**Work item:**
I'd like an exact copy of only the lines from the start of the listing below through the line that holds "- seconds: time". Please keep the pictures out.

**Extracted data:**
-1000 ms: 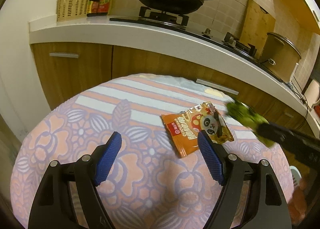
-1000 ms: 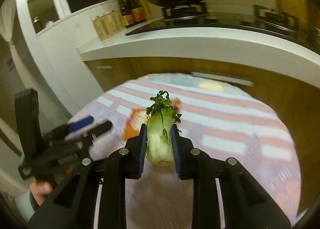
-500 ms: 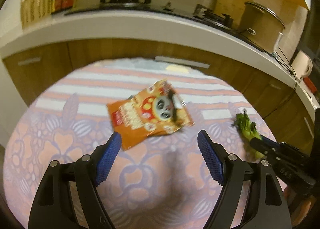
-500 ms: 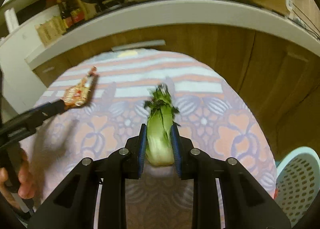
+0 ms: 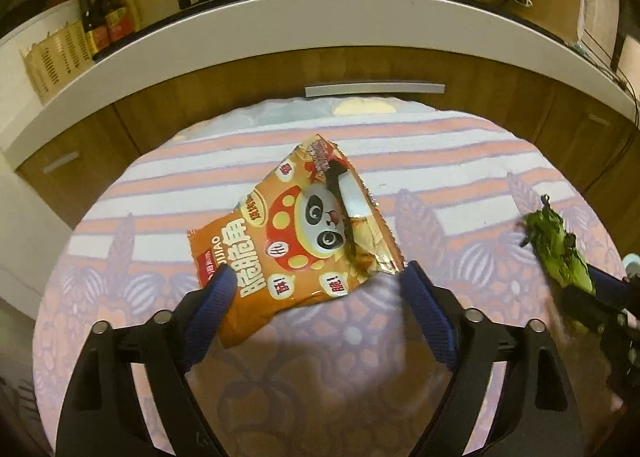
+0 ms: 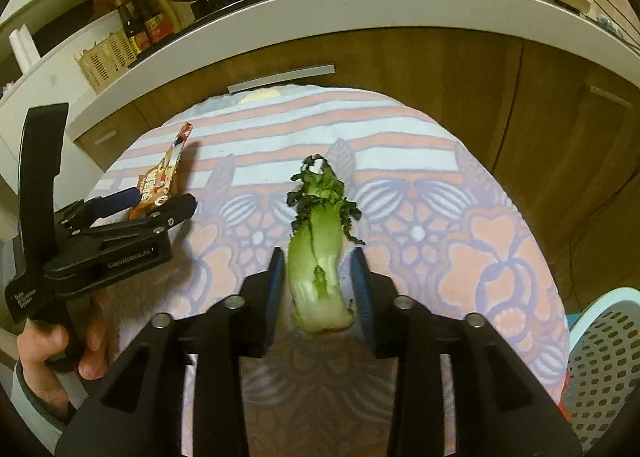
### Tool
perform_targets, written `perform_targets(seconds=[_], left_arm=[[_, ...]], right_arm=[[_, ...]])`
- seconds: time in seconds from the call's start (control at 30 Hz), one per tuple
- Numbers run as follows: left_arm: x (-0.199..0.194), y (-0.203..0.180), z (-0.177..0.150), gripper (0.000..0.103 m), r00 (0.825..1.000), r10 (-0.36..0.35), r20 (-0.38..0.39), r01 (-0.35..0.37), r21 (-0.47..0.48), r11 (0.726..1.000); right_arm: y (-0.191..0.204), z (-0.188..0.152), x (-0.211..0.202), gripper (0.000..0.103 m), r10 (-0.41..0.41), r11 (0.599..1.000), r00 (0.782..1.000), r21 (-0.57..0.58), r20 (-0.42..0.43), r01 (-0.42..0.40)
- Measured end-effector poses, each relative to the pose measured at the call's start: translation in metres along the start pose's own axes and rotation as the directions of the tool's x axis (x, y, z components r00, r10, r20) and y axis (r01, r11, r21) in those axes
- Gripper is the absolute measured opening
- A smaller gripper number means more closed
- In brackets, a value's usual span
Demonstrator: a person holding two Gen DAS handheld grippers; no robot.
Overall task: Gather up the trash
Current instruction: 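Grasp the bok choy with right tool while left tool grasps the orange snack bag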
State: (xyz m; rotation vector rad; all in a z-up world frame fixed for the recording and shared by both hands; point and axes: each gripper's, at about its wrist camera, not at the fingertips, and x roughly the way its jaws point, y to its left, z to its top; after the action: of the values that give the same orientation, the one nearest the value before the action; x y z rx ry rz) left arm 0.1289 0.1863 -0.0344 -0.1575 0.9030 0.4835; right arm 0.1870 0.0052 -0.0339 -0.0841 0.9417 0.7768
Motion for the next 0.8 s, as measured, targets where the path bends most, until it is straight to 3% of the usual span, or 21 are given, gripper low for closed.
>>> perform_targets(seconds=[0.07,0.13,0.17,0.27,0.33,0.37,0.4,0.43,0.47,0.63,0.8], left_arm=[[-0.001,0.006,0.0,0.063,1.0,-0.002,0.008,0.003,-0.032,1.0],[-0.004,0.012,0.0,0.054,0.999,-0.039,0.029,0.041,-0.066,0.997],[-0.005,0.014,0.0,0.041,0.997,-0.062,0.038,0.065,-0.075,0.995],[-0.006,0.02,0.0,0.025,0.991,-0.12,0.052,0.125,-0.092,0.988],[-0.007,0.023,0.0,0.023,0.987,-0.149,0.06,0.155,-0.105,0.982],[-0.009,0.027,0.0,0.02,0.982,-0.175,0.065,0.181,-0.116,0.977],[-0.011,0.029,-0.001,0.02,0.978,-0.195,0.071,0.203,-0.124,0.971],[-0.014,0.033,-0.003,0.011,0.97,-0.228,0.083,0.237,-0.136,0.962],[-0.018,0.037,-0.005,0.012,0.961,-0.26,0.095,0.272,-0.144,0.951],[-0.049,0.045,-0.016,0.009,0.917,-0.362,0.167,0.387,-0.151,0.91],[-0.086,0.046,-0.027,0.008,0.895,-0.394,0.208,0.422,-0.112,0.899]], right_arm=[[0.005,0.0,0.0,0.057,-0.011,1.0,1.0,-0.023,0.007,0.011],[0.012,-0.001,0.0,0.058,-0.05,0.997,0.999,-0.059,0.013,0.05],[0.016,-0.002,0.002,0.058,-0.061,0.995,0.998,-0.074,0.011,0.062],[0.032,-0.004,0.009,0.058,-0.132,0.981,0.991,-0.141,0.003,0.131],[0.04,-0.006,0.013,0.052,-0.182,0.967,0.983,-0.179,0.003,0.179],[0.045,-0.008,0.014,0.038,-0.202,0.959,0.979,-0.199,0.012,0.2],[0.049,-0.01,0.012,0.033,-0.211,0.953,0.977,-0.216,0.029,0.212],[0.051,-0.012,0.009,0.027,-0.215,0.949,0.975,-0.225,0.049,0.221],[0.051,-0.012,0.008,0.022,-0.215,0.948,0.975,-0.229,0.059,0.223],[0.059,-0.023,-0.02,0.021,-0.186,0.942,0.963,-0.243,0.197,0.231],[0.049,-0.029,-0.038,0.021,-0.139,0.97,0.968,-0.169,0.211,0.176]])
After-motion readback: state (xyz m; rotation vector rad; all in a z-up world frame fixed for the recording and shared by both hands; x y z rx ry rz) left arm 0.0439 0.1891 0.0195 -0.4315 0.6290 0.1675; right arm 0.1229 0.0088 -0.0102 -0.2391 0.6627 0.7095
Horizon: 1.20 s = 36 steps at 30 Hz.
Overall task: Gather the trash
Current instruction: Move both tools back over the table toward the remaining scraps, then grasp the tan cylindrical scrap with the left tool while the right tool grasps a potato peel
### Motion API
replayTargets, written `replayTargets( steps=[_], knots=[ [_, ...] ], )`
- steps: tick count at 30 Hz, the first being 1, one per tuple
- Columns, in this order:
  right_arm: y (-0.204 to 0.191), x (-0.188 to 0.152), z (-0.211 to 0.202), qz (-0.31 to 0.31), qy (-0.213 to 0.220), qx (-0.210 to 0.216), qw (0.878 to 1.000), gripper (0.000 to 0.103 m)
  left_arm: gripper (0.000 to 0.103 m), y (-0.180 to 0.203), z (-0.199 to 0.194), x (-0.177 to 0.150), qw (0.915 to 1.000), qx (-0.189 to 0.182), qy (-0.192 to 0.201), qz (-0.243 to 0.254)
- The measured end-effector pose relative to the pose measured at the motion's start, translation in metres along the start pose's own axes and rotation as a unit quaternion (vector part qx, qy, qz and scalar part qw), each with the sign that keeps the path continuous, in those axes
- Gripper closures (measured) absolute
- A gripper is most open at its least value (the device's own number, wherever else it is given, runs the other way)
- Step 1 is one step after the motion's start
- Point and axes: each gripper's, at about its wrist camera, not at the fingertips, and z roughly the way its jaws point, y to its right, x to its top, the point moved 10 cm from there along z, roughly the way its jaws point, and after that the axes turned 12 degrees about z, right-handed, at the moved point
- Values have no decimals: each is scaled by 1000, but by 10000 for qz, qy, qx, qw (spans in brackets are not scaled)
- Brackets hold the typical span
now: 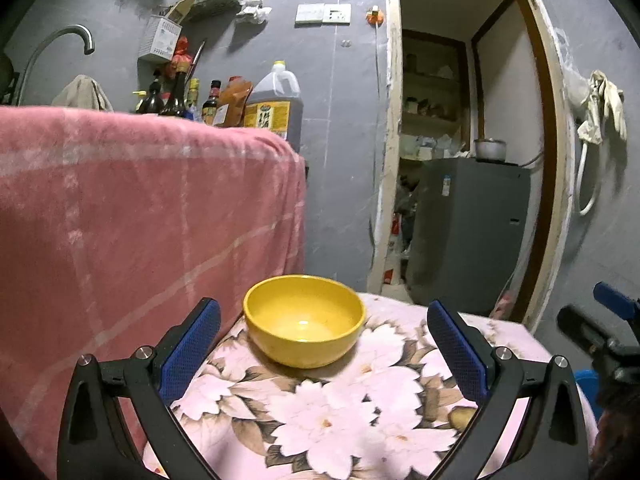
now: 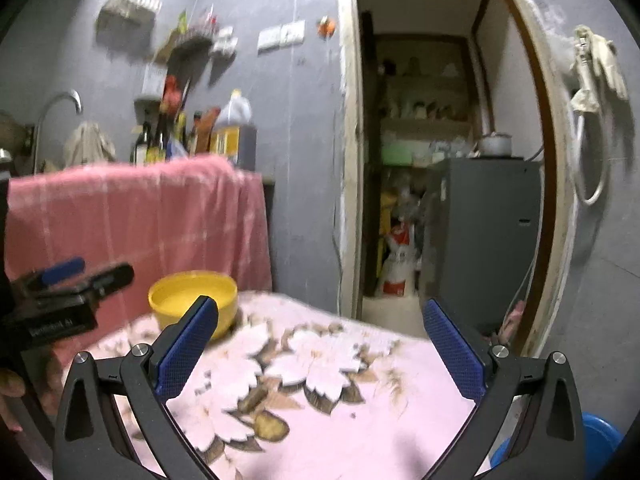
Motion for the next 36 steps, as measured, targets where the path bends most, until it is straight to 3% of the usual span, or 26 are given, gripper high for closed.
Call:
replayTargets(
  steps=[6, 16, 22, 25, 28, 32, 34, 36],
  knots=[
    [6, -46, 35, -275, -1233, -398, 9912, 0, 2, -2, 17, -17, 9990, -27, -436, 48],
    [-1, -96, 59, -450, -2413, -190, 9692, 1, 2, 2, 48, -54, 9905, -153, -1364, -77],
    [-14, -127, 71, -665, -3138, 32, 9471, 26, 2, 6, 61, -70, 9830, -428, -1776, -177],
    [-17, -138, 73, -700, -3381, 116, 9384, 29, 2, 12, 67, -74, 9791, -580, -1940, -205],
    [-19, -141, 74, -765, -3437, 74, 9359, 34, 2, 19, 70, -79, 9744, -800, -2086, -266],
    [-21, -143, 73, -731, -3503, 176, 9336, 64, 2, 26, 71, -83, 9695, -975, -2220, -359],
    [-20, -142, 75, -684, -3514, 181, 9336, 72, 3, 28, 71, -84, 9679, -1037, -2258, -367],
    [-18, -141, 75, -663, -3511, 210, 9337, 73, 3, 31, 70, -83, 9664, -1088, -2302, -350]
  ],
)
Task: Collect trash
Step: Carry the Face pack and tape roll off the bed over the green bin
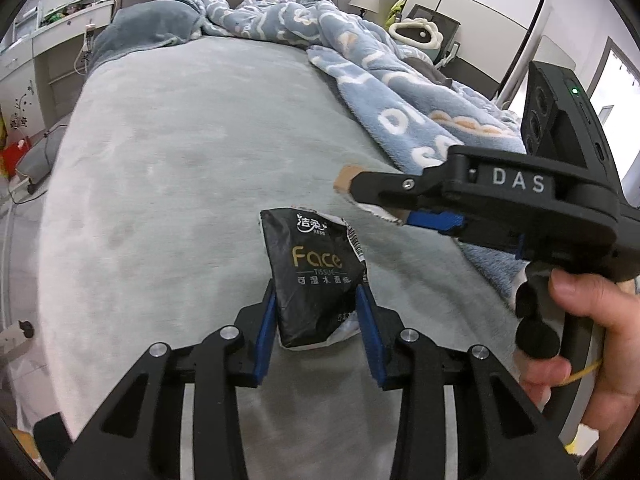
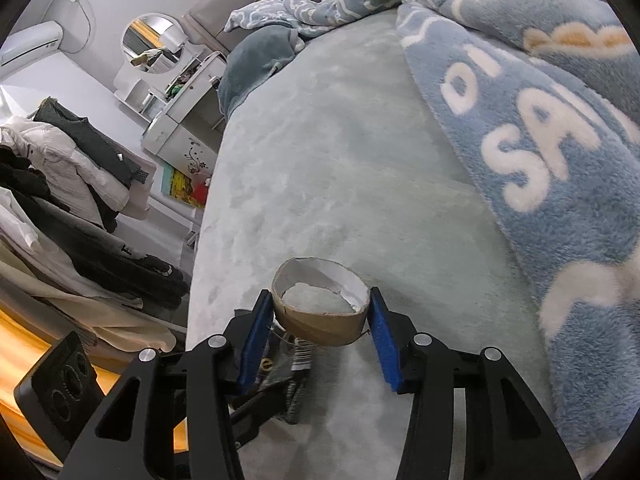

**Written solution:**
-1000 ms: 
-1000 ms: 
-500 ms: 
-500 ms: 
+0 ms: 
+0 ms: 
### Tool
perform_targets, written `perform_targets(seconds=[_], left_arm=[[_, ...]], right_arm=[[_, ...]])`
- seconds: time in seconds from the call's start (control at 30 Hz), one per tuple

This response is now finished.